I sped through a tunnel when I died, then I flew around in the sky. I’d be flying up there with you still if Dr. Westfall hadn’t put two paddles on my chest and shot electric energy into my heart.

Those paddles must have had a lot of power, because they sucked me back inside my body. Once my heart started pumping again, the doctors gave me an operation and filled me up with new blood so I would stay alive.

When I woke up, I found out you didn’t come back like I did. I asked Mom if Dr. Westfall used those electric paddles on your heart, but she wouldn’t give me an answer. She just started crying and had to leave the room.

So you’re flying around up there in that good place, and I’m stuck down here at Children’s Hospital with stitches in my side and with my leg all bandaged up because they had to put my shinbone back together.

DAY 10

Dear Wenny,

Today is October 16. It’s been ten days since I died and came back. That’s why I wrote “Day 10” on the top of this letter. I want to keep track of how many days I’ve been alive again.

One bad thing happened while I was outside my body, but I don’t want to talk about that, I want to talk about the happy part. I still have some good leftover feelings from the time I spent inside the light. It’s like that good, bright light leaked into me while I was up there, and I brought some of it back. I’d be completely happy if you had come back too.
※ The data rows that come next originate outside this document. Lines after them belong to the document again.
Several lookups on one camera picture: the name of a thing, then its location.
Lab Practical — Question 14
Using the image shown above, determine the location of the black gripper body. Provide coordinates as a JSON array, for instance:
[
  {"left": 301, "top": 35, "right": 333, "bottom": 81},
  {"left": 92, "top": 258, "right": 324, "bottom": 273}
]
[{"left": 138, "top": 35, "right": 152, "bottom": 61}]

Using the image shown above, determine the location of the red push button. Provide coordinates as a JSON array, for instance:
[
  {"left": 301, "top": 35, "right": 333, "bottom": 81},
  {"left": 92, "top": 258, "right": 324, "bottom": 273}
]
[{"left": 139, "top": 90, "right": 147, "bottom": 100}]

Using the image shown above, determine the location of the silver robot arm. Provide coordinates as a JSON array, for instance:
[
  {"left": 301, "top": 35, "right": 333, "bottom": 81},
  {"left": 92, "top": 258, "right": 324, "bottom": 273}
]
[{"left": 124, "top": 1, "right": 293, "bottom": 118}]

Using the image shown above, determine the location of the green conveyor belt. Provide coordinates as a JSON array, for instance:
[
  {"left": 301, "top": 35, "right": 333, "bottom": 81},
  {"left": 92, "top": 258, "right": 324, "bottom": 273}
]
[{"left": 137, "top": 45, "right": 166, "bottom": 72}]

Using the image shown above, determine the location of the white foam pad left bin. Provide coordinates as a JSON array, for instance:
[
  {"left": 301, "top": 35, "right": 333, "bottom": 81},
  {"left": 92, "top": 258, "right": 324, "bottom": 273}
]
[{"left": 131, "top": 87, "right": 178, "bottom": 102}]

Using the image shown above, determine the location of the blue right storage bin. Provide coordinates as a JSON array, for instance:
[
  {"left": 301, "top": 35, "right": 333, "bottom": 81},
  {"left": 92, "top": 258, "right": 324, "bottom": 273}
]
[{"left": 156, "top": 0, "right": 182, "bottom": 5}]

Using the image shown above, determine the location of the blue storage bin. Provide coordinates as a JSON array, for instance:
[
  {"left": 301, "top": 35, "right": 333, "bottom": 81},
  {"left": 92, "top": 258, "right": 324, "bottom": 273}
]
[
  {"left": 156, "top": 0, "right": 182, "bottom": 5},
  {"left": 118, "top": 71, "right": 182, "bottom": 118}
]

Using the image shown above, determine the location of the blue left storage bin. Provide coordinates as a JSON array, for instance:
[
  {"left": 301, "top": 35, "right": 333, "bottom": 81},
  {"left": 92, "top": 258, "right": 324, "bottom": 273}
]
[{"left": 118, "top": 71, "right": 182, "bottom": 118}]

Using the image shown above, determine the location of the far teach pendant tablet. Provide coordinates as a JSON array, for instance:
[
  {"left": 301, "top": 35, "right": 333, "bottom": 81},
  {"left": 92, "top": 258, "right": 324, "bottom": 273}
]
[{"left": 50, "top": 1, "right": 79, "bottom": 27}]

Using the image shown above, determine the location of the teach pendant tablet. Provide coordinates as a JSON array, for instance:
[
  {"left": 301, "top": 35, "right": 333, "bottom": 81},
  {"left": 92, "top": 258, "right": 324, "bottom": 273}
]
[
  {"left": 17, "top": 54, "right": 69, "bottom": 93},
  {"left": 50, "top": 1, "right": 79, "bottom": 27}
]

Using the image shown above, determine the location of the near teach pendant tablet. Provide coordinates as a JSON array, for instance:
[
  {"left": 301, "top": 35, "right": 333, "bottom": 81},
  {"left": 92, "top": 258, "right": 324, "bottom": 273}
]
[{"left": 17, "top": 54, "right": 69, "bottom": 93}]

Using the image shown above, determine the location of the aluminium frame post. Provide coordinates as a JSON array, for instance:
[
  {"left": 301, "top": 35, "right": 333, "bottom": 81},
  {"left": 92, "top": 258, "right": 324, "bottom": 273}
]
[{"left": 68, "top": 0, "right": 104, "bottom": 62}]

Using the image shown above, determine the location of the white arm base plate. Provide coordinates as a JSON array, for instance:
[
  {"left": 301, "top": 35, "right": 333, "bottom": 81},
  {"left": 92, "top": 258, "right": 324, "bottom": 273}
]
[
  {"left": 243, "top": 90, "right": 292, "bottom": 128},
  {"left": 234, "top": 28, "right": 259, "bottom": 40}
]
We could talk about what it was like to zoom through the air and do double jumps in the sky.

I’m already starting to miss you. A big brother gets used to having a little sister around. If you were here, you’d press my control buttons so my hospital bed would go up and down. You’d want to take both cookies off my lunch tray. You’d steal my bedpan so I’d have to ask for help if I needed to pee.

I missed your memorial service on Sunday because I had to stay here in the hospital. Sometimes I start to think about you being dead and never coming back to live with us, and I have to put the pillow over my face so nobody will hear my crying.

DAY 11

Dear Wenny,

All day long nurses keep coming into my room, saying, “Hi, Will. How’s the leg?”

“Okay,” I say, which is a total lie. Then they take my temperature and blood pressure and shoot medicine into my IV. In case you want to know, an IV’s an upside-down water bottle on a pole. Medicine runs down a long tube and into a needle that’s stuck in my left hand. The medicine goes into my blood and spreads around my whole body.

If you think I’m having trouble playing video games with a needle jammed in the back of my hand, you’re wrong. Today I played Zorgon Tracker. I killed about a gazillion zorgons and made it to the eighth level, which is, like, impossible unless you’re a total wiz-nerd.

DAY 11 (AGAIN)

I tried to tell Mom and Dad what happened when I died, but it didn’t work out so good. As soon as I started talking about the truck hitting us and how I died, Mom sat down and covered her face. She had to use a bunch of tissues from my tissue box to wipe her eyes and blow her nose.

Dad didn’t cry like Mom, but he didn’t look at me either. He just grabbed my bed rail and stared out the window. With his dark hair and pale skin, he looked like one of those black-and-white pictures he takes.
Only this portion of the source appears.